Mailing list archives
10GbE load-balancing (updated)
Web Based User Interface
HATop: Ncurses Interface
You want to donate ?
They use it !
Some happy users want to report their experience with HAProxy. Some sites openly confess they use it.
Some users are simply curious about who currently uses it. So I'm assembling all these information
here for them, in alphabetical site name order. If you think something is inaccurate, or if you'd
like to send a few sentences about your experience and have a link to your site, please contact me.

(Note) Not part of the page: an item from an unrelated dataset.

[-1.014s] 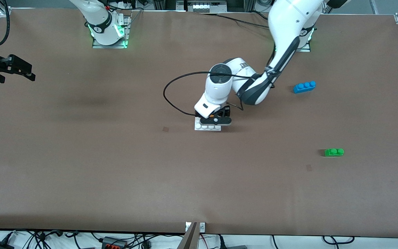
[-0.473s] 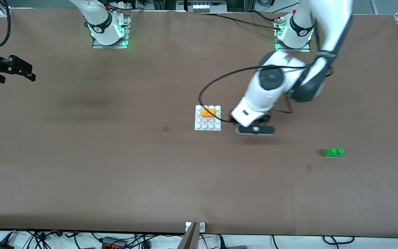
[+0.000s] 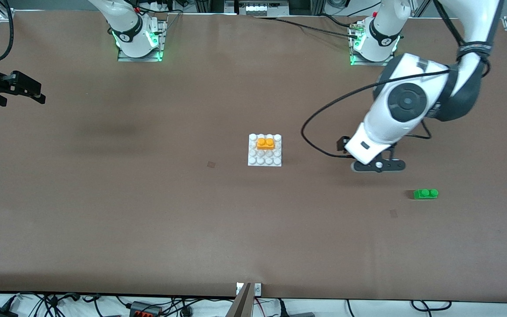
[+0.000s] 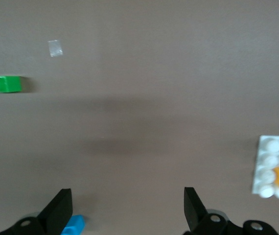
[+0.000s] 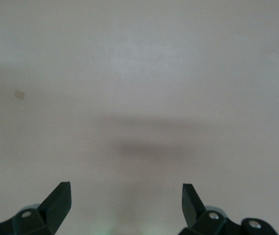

Quoting A0 Labs' CEO Olivier Warin: “A0 Labs is a French hosting company specialized in critical applications which need high performance and security. We have been using Haproxy for several years now and deploy it for our customers to provide high availability and performance to their web sites”. I would personally like to add that A0 Labs helped a lot on the FreeBSD port a few years ago, regularly helps by benchmarking and testing new releases, and contributes to quite a number of other opensource projects, not just HAProxy !
Airbnb built SmartStack on top of HAProxy to have exactly the load balancer they needed. The article explains in details the limitations of all other solutions they have considered (including HAProxy itself).
Alibaba / Taobao CDN
Taobao's CDN is the world's largest picture CDN, it delivers contents for all online shops hosted by Taobao and Alibaba, they represent around 80% of China's online business. They use a lot of opensource, use simple and scalable architecture including LVS + HAProxy for the load balancing layer, Squid for the cache and their fork of Nginx (Tengine) for the servers. A fairly complete and interesting overview is available here.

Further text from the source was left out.